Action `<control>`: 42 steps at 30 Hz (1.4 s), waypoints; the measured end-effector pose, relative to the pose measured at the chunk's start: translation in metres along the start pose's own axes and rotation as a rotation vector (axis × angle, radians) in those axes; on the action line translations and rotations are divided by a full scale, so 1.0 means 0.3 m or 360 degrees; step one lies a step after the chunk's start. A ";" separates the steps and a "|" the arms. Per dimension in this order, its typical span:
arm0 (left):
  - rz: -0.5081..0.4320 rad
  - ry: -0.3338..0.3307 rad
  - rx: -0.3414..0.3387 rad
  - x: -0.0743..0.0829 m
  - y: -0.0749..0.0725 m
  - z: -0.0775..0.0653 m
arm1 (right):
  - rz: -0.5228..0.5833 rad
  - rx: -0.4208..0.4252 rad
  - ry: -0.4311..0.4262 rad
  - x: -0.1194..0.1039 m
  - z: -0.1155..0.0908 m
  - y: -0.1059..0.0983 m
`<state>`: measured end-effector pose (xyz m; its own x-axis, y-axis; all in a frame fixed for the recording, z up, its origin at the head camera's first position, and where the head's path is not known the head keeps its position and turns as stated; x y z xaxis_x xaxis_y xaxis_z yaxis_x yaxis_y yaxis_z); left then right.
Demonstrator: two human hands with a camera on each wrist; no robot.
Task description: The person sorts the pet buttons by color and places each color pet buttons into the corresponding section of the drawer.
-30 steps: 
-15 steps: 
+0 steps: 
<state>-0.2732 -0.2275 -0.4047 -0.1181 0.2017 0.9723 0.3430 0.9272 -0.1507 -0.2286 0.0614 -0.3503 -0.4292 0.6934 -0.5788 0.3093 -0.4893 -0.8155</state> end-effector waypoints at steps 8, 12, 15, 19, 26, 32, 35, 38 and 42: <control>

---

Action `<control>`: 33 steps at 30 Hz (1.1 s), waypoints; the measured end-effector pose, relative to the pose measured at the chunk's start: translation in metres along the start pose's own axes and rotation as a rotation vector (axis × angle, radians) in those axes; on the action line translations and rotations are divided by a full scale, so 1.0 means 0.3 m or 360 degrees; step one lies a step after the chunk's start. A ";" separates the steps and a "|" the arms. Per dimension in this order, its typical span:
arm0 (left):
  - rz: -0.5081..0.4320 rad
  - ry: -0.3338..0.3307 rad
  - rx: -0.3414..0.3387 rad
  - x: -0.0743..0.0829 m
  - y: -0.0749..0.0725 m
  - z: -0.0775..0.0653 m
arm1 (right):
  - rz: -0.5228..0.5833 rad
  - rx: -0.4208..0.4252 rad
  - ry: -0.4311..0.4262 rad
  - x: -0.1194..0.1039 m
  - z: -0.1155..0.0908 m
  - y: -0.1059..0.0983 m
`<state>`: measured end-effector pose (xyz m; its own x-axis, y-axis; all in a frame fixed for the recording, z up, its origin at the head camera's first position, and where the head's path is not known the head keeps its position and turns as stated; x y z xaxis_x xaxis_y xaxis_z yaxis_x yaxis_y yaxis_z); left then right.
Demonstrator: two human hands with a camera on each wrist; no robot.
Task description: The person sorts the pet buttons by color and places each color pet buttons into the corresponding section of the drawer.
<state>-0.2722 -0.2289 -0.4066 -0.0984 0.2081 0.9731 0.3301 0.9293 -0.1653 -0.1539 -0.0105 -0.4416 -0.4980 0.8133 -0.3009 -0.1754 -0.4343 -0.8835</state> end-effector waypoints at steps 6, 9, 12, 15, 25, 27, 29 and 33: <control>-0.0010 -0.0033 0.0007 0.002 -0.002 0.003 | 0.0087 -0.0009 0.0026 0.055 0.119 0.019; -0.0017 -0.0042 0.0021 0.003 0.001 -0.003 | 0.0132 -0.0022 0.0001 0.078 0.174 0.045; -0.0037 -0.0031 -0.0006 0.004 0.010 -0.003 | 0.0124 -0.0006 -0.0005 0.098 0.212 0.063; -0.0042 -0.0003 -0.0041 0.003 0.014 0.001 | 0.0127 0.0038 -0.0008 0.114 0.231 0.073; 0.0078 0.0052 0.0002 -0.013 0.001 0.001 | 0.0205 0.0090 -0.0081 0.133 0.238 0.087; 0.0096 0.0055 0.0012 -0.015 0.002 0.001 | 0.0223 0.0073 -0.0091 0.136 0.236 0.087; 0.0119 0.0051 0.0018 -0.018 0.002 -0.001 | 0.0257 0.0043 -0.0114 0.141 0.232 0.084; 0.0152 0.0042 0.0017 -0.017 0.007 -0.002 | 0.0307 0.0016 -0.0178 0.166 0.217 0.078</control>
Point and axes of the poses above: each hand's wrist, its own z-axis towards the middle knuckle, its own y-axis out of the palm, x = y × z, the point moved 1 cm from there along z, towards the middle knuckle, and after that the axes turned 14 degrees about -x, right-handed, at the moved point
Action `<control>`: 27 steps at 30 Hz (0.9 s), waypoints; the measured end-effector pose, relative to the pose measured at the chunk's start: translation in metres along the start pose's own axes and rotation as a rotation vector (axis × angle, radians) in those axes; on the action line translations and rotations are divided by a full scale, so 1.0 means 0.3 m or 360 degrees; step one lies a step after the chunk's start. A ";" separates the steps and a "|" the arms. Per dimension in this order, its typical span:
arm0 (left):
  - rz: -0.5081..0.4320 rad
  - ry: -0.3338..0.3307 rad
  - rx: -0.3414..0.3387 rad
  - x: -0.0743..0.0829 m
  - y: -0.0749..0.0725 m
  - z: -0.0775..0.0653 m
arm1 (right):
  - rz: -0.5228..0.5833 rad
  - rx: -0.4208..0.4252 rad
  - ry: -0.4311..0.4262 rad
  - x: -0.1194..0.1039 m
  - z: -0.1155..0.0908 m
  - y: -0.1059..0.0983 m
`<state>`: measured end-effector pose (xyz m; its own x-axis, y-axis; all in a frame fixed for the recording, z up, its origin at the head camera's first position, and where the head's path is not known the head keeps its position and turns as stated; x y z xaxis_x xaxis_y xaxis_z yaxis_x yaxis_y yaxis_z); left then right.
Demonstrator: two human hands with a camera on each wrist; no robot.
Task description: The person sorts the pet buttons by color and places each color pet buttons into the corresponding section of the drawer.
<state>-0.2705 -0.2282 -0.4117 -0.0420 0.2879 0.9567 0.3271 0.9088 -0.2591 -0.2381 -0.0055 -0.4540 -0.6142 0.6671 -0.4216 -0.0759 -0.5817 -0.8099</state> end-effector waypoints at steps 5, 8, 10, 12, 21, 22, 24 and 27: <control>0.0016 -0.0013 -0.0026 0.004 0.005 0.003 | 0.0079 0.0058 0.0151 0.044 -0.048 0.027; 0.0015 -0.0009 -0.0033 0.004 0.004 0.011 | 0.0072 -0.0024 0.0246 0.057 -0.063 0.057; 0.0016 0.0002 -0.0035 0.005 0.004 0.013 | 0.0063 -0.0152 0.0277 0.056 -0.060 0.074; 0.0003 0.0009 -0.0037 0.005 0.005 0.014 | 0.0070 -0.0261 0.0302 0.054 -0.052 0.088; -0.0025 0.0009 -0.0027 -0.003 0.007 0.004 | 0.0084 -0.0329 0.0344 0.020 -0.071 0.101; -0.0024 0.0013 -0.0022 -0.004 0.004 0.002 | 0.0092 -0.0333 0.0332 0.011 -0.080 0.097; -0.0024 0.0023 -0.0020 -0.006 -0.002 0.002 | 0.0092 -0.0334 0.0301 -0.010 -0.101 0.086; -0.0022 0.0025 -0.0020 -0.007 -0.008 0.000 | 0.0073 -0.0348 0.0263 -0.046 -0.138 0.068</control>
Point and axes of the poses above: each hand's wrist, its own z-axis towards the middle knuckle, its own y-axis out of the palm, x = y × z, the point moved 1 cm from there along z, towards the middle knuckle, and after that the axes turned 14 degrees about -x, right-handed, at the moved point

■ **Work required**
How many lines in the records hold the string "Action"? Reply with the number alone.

■ **Task response**
3